U.S. v. Federal Ins. Co.

Decision Date10 November 1986
Docket NumberNo. 85-2343,85-2343
Citation805 F.2d 1012
Parties, 5 Fed. Cir. (T) 16 UNITED STATES, Appellant, v. FEDERAL INSURANCE COMPANY and Cometals, Inc., Appellees. Appeal
CourtU.S. Court of Appeals — Federal Circuit

Barbara M. Epstein, Commercial Litigation Branch, Dept. of Justice, New York City, argued, for appellant; with her on the brief were Richard K. Willard, Acting Asst. Atty. Gen., David M. Cohen, Director and Joseph I. Liebman, Atty. in Charge, Intern. Trade Field Office.

David Serko, Serko, Simon & Abbey, New York City, argued, for appellees.

Before MARKEY, Chief Judge, NIES and NEWMAN, Circuit Judges.

NIES, Circuit Judge.

The United States appeals the judgment of the United States Court of International Trade in United States v. Federal Insurance Co. and Cometals, Inc., 605 F.Supp. 298 (Ct. Int'l Trade 1985), holding that the government is equitably estopped from collecting certain import duties from an importer, Cometals, Inc., and its surety, Federal Insurance Company. Our jurisdiction over the appeal is found in 28 U.S.C. Sec. 1295(a)(5). We reverse and remand with the direction to enter judgment for the government.

I.

This appeal raises the question of whether the government or an importer bears the risk of non-payment of import duties by a licensed broker who fails to pay over monies the broker received from the importer for payment of duties. On a theory of equitable estoppel the Court of International Trade placed the risk on the government. We disagree. In sum, we reaffirm that a licensed broker is the agent of the importer, not of the government, and that no equitable estoppel can arise against the government in connection with an obligation to pay taxes. We further hold that, in any event, no basis for equitable estoppel exists in this case. Contrary to the trial court's holding, the government violated neither statute nor regulation in accepting an uncertified check from a broker which was secured by a bond given by the importer. The importer and his surety remain liable for duties owed to the government regardless of the malfeasance or misfeasance of a broker. Where the government is aware that a broker is in a precarious financial condition or has mishandled the affairs of importers, the government is obliged to investigate and, in appropriate circumstances, to suspend or revoke the license of such broker. However, the statutory provision regarding supervision of brokers for the protection of importers in general creates no right in an individual importer to be relieved of his outstanding tax obligations, indeed, is irrelevant to his continued liability.

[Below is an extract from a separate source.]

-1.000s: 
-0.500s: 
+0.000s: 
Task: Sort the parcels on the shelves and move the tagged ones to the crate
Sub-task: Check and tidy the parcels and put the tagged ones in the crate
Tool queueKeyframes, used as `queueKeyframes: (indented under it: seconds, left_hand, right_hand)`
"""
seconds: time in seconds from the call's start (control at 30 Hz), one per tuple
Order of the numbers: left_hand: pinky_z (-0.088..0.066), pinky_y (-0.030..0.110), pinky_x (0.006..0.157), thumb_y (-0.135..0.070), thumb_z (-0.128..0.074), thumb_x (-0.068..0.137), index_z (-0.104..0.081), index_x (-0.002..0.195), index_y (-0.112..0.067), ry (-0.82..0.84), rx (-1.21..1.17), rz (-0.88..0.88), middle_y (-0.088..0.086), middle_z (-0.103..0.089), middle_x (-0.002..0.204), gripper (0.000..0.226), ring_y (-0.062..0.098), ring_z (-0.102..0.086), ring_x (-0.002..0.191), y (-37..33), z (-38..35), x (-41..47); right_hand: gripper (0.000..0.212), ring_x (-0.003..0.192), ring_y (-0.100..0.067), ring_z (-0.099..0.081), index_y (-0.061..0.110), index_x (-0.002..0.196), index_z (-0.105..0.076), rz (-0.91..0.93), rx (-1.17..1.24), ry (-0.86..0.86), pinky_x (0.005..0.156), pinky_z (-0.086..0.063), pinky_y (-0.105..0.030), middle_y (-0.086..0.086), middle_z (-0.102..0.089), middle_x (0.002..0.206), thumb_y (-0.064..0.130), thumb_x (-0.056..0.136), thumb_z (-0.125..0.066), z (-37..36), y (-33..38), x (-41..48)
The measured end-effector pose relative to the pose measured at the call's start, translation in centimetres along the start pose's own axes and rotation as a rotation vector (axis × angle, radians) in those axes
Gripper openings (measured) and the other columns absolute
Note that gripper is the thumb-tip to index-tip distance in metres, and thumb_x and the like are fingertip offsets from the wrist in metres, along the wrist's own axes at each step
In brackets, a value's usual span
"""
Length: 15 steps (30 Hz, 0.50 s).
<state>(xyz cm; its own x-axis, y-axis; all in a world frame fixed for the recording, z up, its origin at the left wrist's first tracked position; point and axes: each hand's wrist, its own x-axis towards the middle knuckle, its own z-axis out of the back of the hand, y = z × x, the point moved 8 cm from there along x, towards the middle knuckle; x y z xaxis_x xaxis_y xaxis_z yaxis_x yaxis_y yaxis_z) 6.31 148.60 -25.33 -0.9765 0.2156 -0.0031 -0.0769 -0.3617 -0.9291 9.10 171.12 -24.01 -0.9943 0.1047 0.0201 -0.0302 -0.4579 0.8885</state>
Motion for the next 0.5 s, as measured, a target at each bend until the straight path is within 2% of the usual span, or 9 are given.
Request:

Thus, the Court of International Trade erred, as a matter of law, in holding that the government was equitably estopped from collecting from the importer and its surety the duties owed to the public fisc.

II.

The United States, plaintiff below, brought suit in the United States Court of International Trade to recover unpaid liquidated import duties in the amount of $230,344.12, plus interest, against the importer, Cometals, Inc., and its surety on a bond, Federal Insurance Company.

On May 7, 1980, an entry had been filed at the Port of Los Angeles, California, showing Cometals as importer of record of 715 drums of titanium sponge being exported from China by Japan. This entry had been made on behalf of Cometals by its customhouse broker, James Loudon & Co., Inc., which has since declared bankruptcy.

In connection with this entry, Cometals and Federal Insurance Co. had executed and delivered a general term bond to the Customs Service. Because the bond guaranteed payment of the duties, the imported merchandise was released to Cometals on the date entry was made, prior to the payment of duties. Cometals had, however, wired the amount of the import duties to Loudon's account on or about May 2, 1980. Loudon issued its own uncertified check in the amount of the estimated duties to the Customs Service on May 12, 1980.

The Customs Service accepted Loudon's uncertified check, asserting in this suit that acceptance of that check was required under Customs Regulation 19 C.F.R. Sec. 24.1(3), which states that "an uncertified check drawn by an interested party ... shall be accepted if there is on file ... an entry bond or other bond to secure the payment of duties...." 1

When Loudon's check was not honored by its bank because of insufficient funds, the Customs Service obtained a second check from Loudon. However, this check was also not paid by the bank. After further attempts to secure payment from Loudon, the Customs Service then turned to the importer and its surety for payment. Upon their refusal, the government instituted suit to collect the unpaid import duties from these parties. In response to the government's complaint, Cometals and its surety asserted "equitable estoppel" as an affirmative defense, as well as a number of counterclaims against the government. 2 Ruling on cross-motions for summary judgment, the trial court denied the government's motion and granted appellees' motion, holding that the United States was equitably estopped from recovering on its claim. 605 F.Supp. at 299.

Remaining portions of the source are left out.